Exercise prompt — An exact copy of every record below is required, with the pictures left out.

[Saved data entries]
----------------
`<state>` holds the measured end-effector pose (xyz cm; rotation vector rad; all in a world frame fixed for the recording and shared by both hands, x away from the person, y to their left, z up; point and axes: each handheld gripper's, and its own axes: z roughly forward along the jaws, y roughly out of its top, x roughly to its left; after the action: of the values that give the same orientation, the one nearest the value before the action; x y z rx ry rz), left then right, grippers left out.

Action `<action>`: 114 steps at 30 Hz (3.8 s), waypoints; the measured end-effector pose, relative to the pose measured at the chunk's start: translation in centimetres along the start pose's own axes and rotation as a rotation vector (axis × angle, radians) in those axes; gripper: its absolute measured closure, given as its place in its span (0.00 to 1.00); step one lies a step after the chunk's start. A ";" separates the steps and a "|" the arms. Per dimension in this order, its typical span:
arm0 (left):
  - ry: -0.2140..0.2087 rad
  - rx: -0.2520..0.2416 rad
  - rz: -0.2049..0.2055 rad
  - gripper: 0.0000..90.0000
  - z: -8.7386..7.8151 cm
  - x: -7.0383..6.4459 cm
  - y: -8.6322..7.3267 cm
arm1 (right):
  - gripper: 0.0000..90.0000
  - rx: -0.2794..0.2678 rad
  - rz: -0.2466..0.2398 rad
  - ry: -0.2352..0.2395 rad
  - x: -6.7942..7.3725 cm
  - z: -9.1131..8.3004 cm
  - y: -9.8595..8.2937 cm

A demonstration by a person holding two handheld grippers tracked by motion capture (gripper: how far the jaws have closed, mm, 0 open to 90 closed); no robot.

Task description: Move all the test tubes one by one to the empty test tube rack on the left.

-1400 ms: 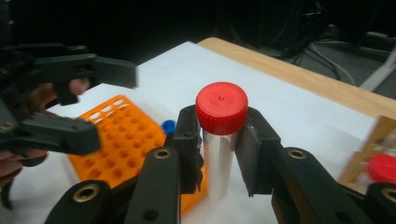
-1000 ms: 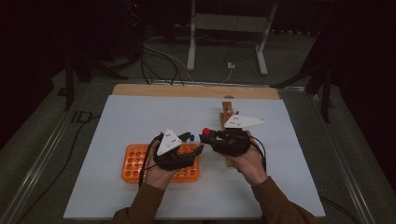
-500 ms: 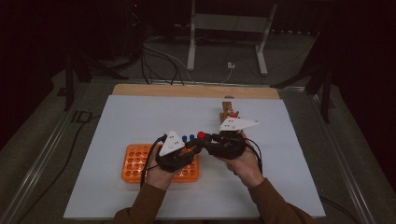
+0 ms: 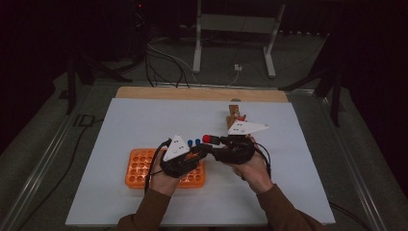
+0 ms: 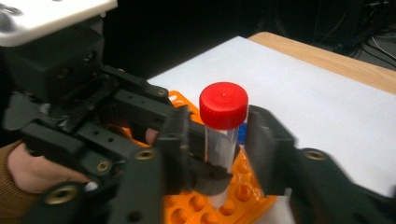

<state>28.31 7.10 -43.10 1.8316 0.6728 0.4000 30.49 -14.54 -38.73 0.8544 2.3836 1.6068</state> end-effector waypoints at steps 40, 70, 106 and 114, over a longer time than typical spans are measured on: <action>0.163 -0.052 -0.090 0.84 -1.7 4.3 -2.3 | 0.00 -0.057 0.068 -0.251 -5.0 -5.2 -5.0; 0.209 0.270 -0.109 0.84 1.7 5.1 -3.9 | 0.00 -0.066 0.067 -0.238 -5.1 -5.9 -5.9; 0.087 0.085 -0.222 0.20 -0.9 6.0 -3.6 | 0.00 -0.045 0.051 -0.272 -5.9 -5.3 -5.1; 0.106 0.042 -0.211 0.07 -1.3 5.8 -3.3 | 0.00 -0.032 0.044 -0.305 -6.7 -4.4 -4.2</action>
<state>31.23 12.50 -45.96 1.7661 0.9443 0.3467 32.63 -22.76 -41.88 1.0671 2.1363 1.4076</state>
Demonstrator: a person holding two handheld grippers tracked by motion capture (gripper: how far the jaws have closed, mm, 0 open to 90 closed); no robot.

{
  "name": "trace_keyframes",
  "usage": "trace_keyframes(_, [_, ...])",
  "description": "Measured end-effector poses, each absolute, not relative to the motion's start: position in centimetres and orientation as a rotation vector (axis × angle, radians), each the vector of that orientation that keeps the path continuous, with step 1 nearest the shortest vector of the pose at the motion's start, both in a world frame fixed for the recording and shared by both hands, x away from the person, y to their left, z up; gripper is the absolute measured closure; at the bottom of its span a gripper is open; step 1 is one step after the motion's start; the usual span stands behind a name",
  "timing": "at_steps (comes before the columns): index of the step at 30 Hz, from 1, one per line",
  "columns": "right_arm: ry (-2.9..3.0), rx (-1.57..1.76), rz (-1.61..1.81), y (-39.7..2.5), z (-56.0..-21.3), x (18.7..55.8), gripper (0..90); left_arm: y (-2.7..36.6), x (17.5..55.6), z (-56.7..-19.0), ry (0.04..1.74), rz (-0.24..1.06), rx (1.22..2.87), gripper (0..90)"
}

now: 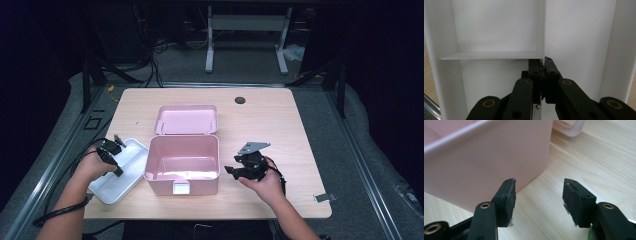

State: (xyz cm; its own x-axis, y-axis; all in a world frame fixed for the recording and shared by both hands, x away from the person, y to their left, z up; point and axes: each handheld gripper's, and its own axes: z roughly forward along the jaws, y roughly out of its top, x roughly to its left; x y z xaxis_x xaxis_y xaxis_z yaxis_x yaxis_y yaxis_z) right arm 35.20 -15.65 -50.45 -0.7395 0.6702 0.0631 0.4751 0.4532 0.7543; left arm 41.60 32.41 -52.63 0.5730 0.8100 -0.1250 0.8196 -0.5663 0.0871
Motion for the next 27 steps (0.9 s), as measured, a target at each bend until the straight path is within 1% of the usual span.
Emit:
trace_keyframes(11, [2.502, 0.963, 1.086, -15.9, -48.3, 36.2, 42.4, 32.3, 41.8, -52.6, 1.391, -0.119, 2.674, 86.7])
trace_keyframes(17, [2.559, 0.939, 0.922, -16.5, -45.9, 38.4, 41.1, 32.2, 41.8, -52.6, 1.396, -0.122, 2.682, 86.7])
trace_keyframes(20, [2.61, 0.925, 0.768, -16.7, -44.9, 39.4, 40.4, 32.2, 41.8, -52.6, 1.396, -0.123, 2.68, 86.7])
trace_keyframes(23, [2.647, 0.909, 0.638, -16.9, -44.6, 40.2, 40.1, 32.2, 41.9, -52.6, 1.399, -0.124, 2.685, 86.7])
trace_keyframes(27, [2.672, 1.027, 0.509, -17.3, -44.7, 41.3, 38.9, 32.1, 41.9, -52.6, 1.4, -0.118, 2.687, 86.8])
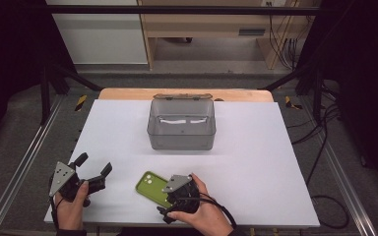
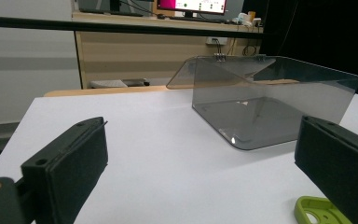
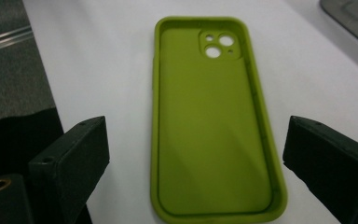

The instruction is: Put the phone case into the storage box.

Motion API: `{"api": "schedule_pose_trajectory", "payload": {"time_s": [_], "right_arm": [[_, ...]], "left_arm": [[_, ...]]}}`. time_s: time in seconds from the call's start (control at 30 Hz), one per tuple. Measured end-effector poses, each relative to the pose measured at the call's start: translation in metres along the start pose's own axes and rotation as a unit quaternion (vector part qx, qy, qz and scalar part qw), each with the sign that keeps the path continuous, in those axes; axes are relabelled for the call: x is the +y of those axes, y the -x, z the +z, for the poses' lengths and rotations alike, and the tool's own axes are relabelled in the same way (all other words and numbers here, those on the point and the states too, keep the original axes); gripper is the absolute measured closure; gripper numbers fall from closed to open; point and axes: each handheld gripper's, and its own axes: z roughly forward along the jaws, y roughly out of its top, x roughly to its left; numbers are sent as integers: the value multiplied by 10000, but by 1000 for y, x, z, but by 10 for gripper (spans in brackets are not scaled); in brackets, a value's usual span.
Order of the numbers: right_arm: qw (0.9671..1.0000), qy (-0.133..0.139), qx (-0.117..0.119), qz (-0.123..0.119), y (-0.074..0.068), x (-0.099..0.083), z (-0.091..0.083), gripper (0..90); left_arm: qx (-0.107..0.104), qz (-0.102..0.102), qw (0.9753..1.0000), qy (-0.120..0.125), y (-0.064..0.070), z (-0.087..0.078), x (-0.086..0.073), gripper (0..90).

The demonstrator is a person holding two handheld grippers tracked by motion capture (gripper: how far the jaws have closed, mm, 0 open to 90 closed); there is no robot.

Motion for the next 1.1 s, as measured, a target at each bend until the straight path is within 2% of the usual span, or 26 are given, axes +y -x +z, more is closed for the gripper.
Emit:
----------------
Answer to this exercise —
`<state>` holds the measured end-effector pose (xyz cm; rotation vector rad; all in a world frame fixed for the recording and shared by both hands, x away from the person, y to their left, z up; point and axes: each handheld gripper's, and its own axes: z roughly forward along the jaws, y roughly out of its top, x roughly to its left; after the action: of the values that give the same orientation, the one nearest the value before the action; x y z rx ry rz), left then right, grippers left out.

Action `<action>`: 114 steps at 30 Hz (3.8 s), waypoints; the measured end-effector pose, relative to the pose measured at the chunk's start: translation in centimetres along the start pose's own axes and rotation as a rotation vector (axis × angle, radians) in those axes; gripper: its absolute measured closure, given as its place in its span (0.00 to 1.00); step one lies a step after the chunk's start. A ";" separates the steps and a "|" the arms. Per dimension in this order, its typical span:
arm0 (left):
  - ry: -0.2140..0.2087 rad
  - rx: -0.2520..0.2416 rad
  - rz: -0.2049..0.2055 rad
  - gripper: 0.0000..90.0000
  - z: -8.7386..7.8151 cm
  - x: -7.0383..6.4459 cm
  - y: -8.6322..7.3267 cm
arm1 (right):
  - gripper: 0.0000..90.0000
  - rx: -0.2794..0.2678 rad
  - rz: -0.2466..0.2398 rad
  - ry: -0.2352..0.2395 rad
  - x: -6.7942..7.3725 cm
  - z: -9.1131..8.3004 cm
  - y: -9.8595..8.2937 cm

A demonstration by a person holding two handheld grippers tracked by motion capture (gripper: how far the jaws have closed, mm, 0 open to 90 closed); no robot.

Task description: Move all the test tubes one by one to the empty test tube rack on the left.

-1400 ms: 
-1000 ms: 
-500 ms: 
+0 ms: 
+0 ms: 

<state>28.31 7.10 -43.10 1.8316 0.6728 0.4000 30.49 -14.54 -38.73 0.8544 2.3836 1.6068</state> end-effector waypoints at steps 40, 70, 106 and 114, over a longer time than typical spans are measured on: <action>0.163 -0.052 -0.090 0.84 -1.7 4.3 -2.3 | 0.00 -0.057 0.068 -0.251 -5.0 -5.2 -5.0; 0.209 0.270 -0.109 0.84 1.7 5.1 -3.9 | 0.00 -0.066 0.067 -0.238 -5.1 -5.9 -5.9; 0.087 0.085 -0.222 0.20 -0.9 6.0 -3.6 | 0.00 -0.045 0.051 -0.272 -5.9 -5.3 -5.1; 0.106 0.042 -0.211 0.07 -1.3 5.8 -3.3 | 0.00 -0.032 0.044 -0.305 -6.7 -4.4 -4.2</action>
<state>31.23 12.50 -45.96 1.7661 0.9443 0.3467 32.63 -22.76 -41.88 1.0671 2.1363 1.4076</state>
Demonstrator: a person holding two handheld grippers tracked by motion capture (gripper: how far the jaws have closed, mm, 0 open to 90 closed); no robot.

{
  "name": "trace_keyframes",
  "usage": "trace_keyframes(_, [_, ...])",
  "description": "Measured end-effector poses, each absolute, not relative to the motion's start: position in centimetres and orientation as a rotation vector (axis × angle, radians), each the vector of that orientation that keeps the path continuous, with step 1 nearest the shortest vector of the pose at the motion's start, both in a world frame fixed for the recording and shared by both hands, x away from the person, y to their left, z up; gripper is the absolute measured closure; at the bottom of its span a gripper is open; step 1 is one step after the motion's start; the usual span stands behind a name",
  "timing": "at_steps (comes before the columns): index of the step at 30 Hz, from 1, one per line",
  "columns": "right_arm: ry (-2.9..3.0), rx (-1.57..1.76), rz (-1.61..1.81), y (-39.7..2.5), z (-56.0..-21.3), x (18.7..55.8), gripper (0..90); left_arm: y (-2.7..36.6), x (17.5..55.6), z (-56.7..-19.0), ry (0.04..1.74), rz (-0.24..1.06), rx (1.22..2.87), gripper (0..90)"
}

now: 

State: (xyz cm; its own x-axis, y-axis; all in a world frame fixed for the recording and shared by both hands, x away from the person, y to their left, z up; point and axes: each handheld gripper's, and its own axes: z roughly forward along the jaws, y roughly out of its top, x roughly to its left; x y z xaxis_x xaxis_y xaxis_z yaxis_x yaxis_y yaxis_z) right arm 35.20 -15.65 -50.45 -0.7395 0.6702 0.0631 0.4751 0.4532 0.7543; left arm 41.60 32.41 -52.63 0.5730 0.8100 -0.1250 0.8196 -0.5663 0.0871
Motion for the next 27 steps (0.9 s), as measured, a target at each bend until the straight path is within 1% of the usual span.
Emit:
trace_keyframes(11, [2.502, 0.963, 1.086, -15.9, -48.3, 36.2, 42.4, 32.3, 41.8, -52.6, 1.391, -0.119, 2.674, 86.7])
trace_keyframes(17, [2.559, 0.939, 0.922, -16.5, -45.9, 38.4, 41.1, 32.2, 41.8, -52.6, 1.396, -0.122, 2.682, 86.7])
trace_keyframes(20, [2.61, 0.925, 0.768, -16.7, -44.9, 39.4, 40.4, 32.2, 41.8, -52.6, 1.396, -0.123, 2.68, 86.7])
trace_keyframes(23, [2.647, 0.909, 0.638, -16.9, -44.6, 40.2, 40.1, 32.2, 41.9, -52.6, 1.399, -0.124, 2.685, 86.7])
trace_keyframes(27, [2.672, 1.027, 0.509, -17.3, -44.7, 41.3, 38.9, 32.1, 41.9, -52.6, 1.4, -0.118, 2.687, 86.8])

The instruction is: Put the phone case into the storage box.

Motion API: `{"api": "schedule_pose_trajectory", "payload": {"time_s": [_], "right_arm": [[_, ...]], "left_arm": [[_, ...]]}}`. time_s: time in seconds from the call's start (control at 30 Hz), one per tuple. Measured end-effector poses, each relative to the pose measured at the call's start: translation in metres along the start pose's own axes and rotation as a unit quaternion (vector part qx, qy, qz and scalar part qw), each with the sign that keeps the path continuous, in those axes; axes are relabelled for the call: x is the +y of those axes, y the -x, z the +z, for the poses' lengths and rotations alike, and the tool's own axes are relabelled in the same way (all other words and numbers here, those on the point and the states too, keep the original axes); gripper is the absolute measured closure; gripper numbers fall from closed to open; point and axes: each handheld gripper's, and its own axes: z roughly forward along the jaws, y roughly out of its top, x roughly to its left; numbers are sent as integers: the value multiplied by 10000, but by 1000 for y, x, z, but by 10 for gripper (spans in brackets are not scaled); in brackets, a value's usual span.
Order of the numbers: right_arm: qw (0.9671..1.0000), qy (-0.133..0.139), qx (-0.117..0.119), qz (-0.123..0.119), y (-0.074..0.068), x (-0.099..0.083), z (-0.091..0.083), gripper (0..90); left_arm: qx (-0.107..0.104), qz (-0.102..0.102), qw (0.9753..1.0000), qy (-0.120..0.125), y (-0.064..0.070), z (-0.087..0.078), x (-0.086..0.073), gripper (0..90).

The demonstrator is a person holding two handheld grippers tracked by motion capture (gripper: how far the jaws have closed, mm, 0 open to 90 closed); there is no robot.

Motion for the next 1.1 s, as measured, a target at each bend until the straight path is within 2% of the usual span, or 26 are given, axes +y -x +z, more is closed for the gripper.
Emit:

Nothing else goes in the answer.